* STORED DATA
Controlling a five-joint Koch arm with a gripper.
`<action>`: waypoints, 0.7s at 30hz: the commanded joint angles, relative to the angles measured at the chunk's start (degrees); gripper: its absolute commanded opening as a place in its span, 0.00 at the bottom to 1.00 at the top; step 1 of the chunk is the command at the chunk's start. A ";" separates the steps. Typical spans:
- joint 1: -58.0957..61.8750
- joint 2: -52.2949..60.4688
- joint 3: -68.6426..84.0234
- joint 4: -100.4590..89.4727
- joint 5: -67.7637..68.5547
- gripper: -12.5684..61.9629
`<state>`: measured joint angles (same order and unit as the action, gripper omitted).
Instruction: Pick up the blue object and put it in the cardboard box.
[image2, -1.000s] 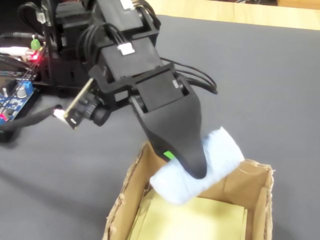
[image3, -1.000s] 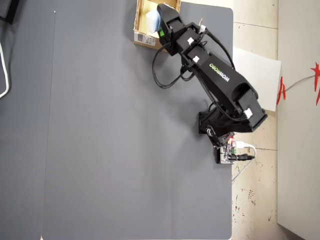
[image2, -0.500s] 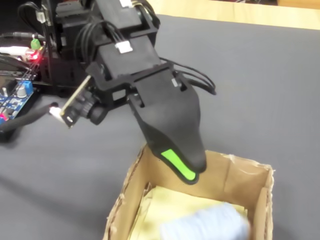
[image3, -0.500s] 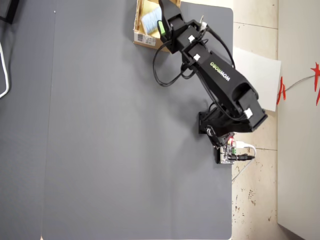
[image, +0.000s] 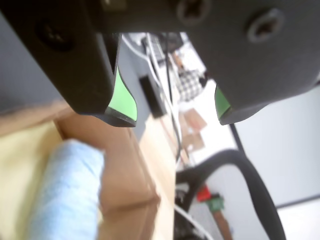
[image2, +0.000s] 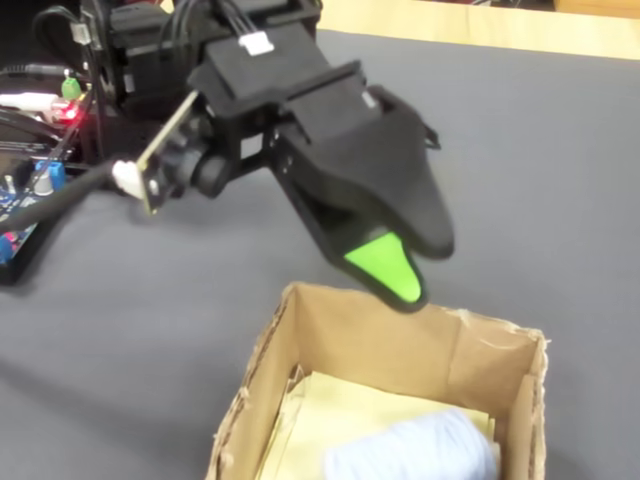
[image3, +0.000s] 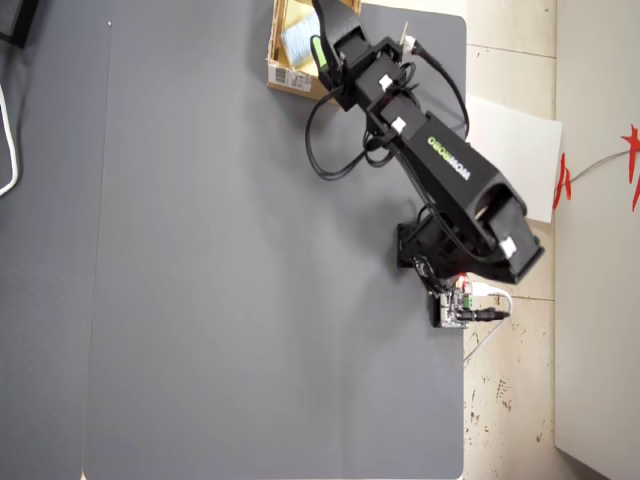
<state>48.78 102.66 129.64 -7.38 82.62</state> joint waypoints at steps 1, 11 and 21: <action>-1.93 3.69 -0.62 -6.94 4.22 0.58; -11.60 13.97 9.58 -9.84 6.68 0.58; -24.70 23.64 22.41 -15.73 10.99 0.59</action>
<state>26.02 123.66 153.54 -16.88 91.23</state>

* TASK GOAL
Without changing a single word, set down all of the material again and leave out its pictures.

* EXERCISE OUTPUT
Controlling a five-joint Koch arm with a gripper.
`<action>`: waypoints, 0.7s at 30hz: the commanded joint angles, relative to the angles measured at the chunk's start (degrees); gripper: its absolute commanded opening as a place in its span, 0.00 at the bottom to 1.00 at the top; step 1 of the chunk is the command at the chunk's start. A ";" separates the steps. Typical spans:
- joint 1: -58.0957..61.8750
- joint 2: -52.2949..60.4688
- joint 3: -68.6426..84.0234
- joint 4: -100.4590..89.4727
- joint 5: -67.7637..68.5547
- gripper: -12.5684..61.9629
`<state>`: measured joint angles (same order and unit as the action, gripper omitted).
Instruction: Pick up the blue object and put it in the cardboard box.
[image2, -1.000s] 
[image3, -1.000s] 
[image2, -0.500s] 
[image3, -0.500s] 
[image, +0.000s] 
[image2, +0.000s] 
[image3, +0.000s] 
<state>48.78 102.66 129.64 -7.38 82.62</state> joint waypoints at steps 1, 11 and 21: <action>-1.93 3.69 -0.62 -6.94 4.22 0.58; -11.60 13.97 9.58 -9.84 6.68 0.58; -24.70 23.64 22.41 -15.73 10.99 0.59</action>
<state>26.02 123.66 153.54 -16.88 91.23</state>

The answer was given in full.